§ What you should do: Each record is to be duplicated exactly, with nothing added.

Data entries
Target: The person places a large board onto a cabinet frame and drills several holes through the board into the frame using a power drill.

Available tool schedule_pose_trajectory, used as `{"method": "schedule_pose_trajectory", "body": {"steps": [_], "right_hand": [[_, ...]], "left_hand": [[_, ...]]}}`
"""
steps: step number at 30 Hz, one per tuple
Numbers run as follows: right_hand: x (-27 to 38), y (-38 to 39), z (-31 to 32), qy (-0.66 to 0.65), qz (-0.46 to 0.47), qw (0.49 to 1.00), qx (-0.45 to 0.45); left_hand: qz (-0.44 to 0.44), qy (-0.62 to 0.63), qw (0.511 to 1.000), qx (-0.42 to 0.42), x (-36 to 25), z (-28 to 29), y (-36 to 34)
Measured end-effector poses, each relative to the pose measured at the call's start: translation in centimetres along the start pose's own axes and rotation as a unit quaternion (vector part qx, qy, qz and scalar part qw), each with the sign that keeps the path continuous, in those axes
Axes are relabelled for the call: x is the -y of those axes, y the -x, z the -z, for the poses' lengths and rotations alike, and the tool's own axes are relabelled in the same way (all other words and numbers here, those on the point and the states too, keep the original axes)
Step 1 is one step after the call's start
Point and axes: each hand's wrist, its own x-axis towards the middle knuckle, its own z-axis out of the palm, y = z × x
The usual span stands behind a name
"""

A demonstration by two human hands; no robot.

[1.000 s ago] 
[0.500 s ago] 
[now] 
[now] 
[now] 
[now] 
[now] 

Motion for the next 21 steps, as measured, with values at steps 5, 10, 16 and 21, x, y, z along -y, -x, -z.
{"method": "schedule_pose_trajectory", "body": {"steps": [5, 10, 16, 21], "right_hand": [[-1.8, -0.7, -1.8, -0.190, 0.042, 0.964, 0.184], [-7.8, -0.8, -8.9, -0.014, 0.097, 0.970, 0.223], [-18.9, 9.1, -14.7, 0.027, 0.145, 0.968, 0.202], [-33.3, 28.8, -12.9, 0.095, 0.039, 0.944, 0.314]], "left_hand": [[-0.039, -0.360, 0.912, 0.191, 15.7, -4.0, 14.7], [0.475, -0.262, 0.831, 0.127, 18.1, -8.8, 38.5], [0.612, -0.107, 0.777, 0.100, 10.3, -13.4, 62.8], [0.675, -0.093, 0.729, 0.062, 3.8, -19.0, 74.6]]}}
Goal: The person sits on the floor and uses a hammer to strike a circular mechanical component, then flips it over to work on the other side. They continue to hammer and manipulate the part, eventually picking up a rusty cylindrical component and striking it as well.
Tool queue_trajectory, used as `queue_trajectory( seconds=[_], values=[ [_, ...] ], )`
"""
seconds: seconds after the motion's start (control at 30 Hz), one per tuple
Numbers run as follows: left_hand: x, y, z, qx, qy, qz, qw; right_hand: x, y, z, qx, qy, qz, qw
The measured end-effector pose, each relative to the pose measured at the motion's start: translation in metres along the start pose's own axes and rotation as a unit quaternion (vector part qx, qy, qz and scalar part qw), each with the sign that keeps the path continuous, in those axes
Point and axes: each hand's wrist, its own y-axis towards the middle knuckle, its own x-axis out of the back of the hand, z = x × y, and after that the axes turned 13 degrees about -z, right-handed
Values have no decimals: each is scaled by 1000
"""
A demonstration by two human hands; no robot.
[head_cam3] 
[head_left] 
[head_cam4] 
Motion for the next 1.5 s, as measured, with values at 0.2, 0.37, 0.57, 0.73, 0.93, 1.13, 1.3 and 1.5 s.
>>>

§ Solution to this task:
Target: The person places a large board onto a cabinet frame and drills several holes through the board into the frame using a power drill.

Available tool schedule_pose_trajectory, used as `{"method": "schedule_pose_trajectory", "body": {"steps": [_], "right_hand": [[_, ...]], "left_hand": [[_, ...]]}}`
"""
steps: step number at 30 Hz, one per tuple
Numbers run as follows: right_hand: x (-27 to 38), y (-38 to 39), z (-31 to 32), qy (-0.66 to 0.65), qz (-0.46 to 0.47), qw (0.49 to 1.00), qx (-0.45 to 0.45); left_hand: qz (-0.44 to 0.44), qy (-0.62 to 0.63), qw (0.511 to 1.000), qx (-0.42 to 0.42), x (-36 to 25), z (-28 to 29), y (-36 to 34)
Measured end-effector poses, each relative to the pose measured at the call's start: translation in centimetres along the start pose's own axes and rotation as a unit quaternion (vector part qx, qy, qz and scalar part qw), each with the sign that keeps the path continuous, in those axes
Axes are relabelled for the call: x is the -y of those axes, y the -x, z the -z, for the poses' lengths and rotations alike, and the tool's own axes are relabelled in the same way (all other words and numbers here, those on the point and the states too, keep the original axes)
Step 1 is one step after the call's start
Point and axes: each hand's wrist, its own x-axis towards the middle knuckle, its own z-axis out of the palm, y = z × x
The usual span stands behind a name
"""

A demonstration by two human hands; no robot.

[1.000 s ago] 
[0.500 s ago] 
[now] 
[now] 
[now] 
[now] 
[now] 

Motion for the next 21 steps, as measured, with values at steps 5, 10, 16 and 21, x, y, z along -y, -x, -z.
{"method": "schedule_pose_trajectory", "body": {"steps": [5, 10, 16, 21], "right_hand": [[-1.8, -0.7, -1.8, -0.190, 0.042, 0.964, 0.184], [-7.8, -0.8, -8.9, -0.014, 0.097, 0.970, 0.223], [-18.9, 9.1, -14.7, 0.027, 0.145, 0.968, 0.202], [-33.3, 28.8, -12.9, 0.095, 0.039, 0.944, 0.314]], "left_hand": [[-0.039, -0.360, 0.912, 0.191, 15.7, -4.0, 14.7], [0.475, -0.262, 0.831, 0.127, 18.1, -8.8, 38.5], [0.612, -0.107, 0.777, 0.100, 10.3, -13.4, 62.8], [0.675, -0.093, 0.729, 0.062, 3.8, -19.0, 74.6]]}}
Goal: The person sits on the floor and uses a hammer to strike a circular mechanical component, then flips it over to work on the other side. They continue to hammer and manipulate the part, eventually picking up a rusty cylindrical component and striking it as well.
Tool queue_trajectory, used as `queue_trajectory( seconds=[_], values=[ [_, ...] ], )`
"""
seconds: seconds after the motion's start (control at 30 Hz), one per tuple
Numbers run as follows: left_hand: x, y, z, qx, qy, qz, qw; right_hand: x, y, z, qx, qy, qz, qw
The measured end-effector pose, each relative to the pose measured at the motion's start: translation in metres along the start pose's own axes and rotation as a unit quaternion (vector part qx, qy, qz and scalar part qw), each with the sign that keeps the path continuous, in those axes
Point and axes: each hand's wrist, its own y-axis towards the middle knuckle, its own x-axis out of the back of the hand, z = x × y, and after that the axes turned 13 degrees about -z, right-handed
Values have no decimals: each is scaled by 1000
"""
A demonstration by two human hands; no robot.
[head_cam3] 
[head_left] 
[head_cam4] 
Motion for the next 1.5 s, as measured, with values at 0.2, 0.37, 0.57, 0.73, 0.93, 1.13, 1.3 and 1.5 s.
>>>

No part of the exercise remains open.